I now am finishing my second semester at Kent State pursuing a degree in public relations. Nicole regularly emails me just to say hi and check in and I couldn’t be more grateful. If you would’ve told me I’d be where I am now just two years ago I would’ve never believed it. And thanks to the JC Runyon foundation, I have the opportunity to move forward. I want to thank the JC Runyon Foundation for planning this incredible gala. I also want to thank my parents for their unconditional love, support, and understanding. I hope that I can grow to be even a sliver of the incredible people you are. And of course, thank you to all of you who’ve come here tonight. You’ve all given me, as well as all of the other recipients of this scholarship, a chance to not only better ourselves, but also to better the world we live in, and for that, I am forever indebted to you all. I want to get to a point in my life where I can repay all the of the people who’ve helped me through my struggle. I want people to realize that due to their investment in my life when I was at my lowest, they made it possible for me to prosper at my highest. I refuse to forget what I went through, and what many people still go through on a day to day basis. I don’t want sympathy, empathy, or remorse. I want people to start looking at mental illness as a disease that requires treatment, much like cancer.
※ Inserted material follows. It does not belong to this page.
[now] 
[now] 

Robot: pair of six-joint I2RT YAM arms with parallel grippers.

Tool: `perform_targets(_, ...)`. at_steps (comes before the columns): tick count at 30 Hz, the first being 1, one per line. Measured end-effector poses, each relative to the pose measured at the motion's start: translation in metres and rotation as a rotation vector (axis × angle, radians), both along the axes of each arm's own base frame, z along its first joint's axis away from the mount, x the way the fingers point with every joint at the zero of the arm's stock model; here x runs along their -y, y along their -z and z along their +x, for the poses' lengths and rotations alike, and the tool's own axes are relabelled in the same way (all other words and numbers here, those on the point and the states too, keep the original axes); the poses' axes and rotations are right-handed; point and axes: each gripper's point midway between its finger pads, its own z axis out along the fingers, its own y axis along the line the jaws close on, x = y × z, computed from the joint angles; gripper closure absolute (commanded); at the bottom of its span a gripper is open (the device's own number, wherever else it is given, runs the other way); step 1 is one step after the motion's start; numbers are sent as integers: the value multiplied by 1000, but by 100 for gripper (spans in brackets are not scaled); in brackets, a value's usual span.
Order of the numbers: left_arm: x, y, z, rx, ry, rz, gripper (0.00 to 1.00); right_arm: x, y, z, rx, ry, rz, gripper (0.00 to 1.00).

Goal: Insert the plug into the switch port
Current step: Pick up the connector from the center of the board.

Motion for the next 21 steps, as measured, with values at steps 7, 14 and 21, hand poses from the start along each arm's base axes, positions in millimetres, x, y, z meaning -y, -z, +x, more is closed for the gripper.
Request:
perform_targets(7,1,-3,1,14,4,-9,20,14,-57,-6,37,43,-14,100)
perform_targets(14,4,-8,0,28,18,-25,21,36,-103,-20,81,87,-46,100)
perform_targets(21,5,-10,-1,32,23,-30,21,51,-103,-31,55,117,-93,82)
I want to open up conversations about depression, anxiety, eating disorders, etc. I want these conversations spoken in a normal, comfortable tone rather than in hushed whispers as if it’s something to be embarrassed about. I want all of us to end the stigma of mental illness. I want all of us to treat those who are suffering with compassion and respect. But most of all I want for all those who are suffering to know that they’re not alone. I want them to know that it will get better, even if it doesn’t feel like it. I want them to know that it’s not going to be easy, but I want them to know that each any every one of them is worth it. I want all of this, and I won’t stop working until all of these are no longer wants, but instead, achieved goals. I know I can do this, and I will. This isn’t just a story of a 19-year-old girl’s battle with mental illness. This is my story, and I’m not done writing it yet. Thank you."
If there's anything you can take from this article, it's that mental illness is real and crippling. And for those who are suffering from a mental illness, you're not alone. I hope this helps.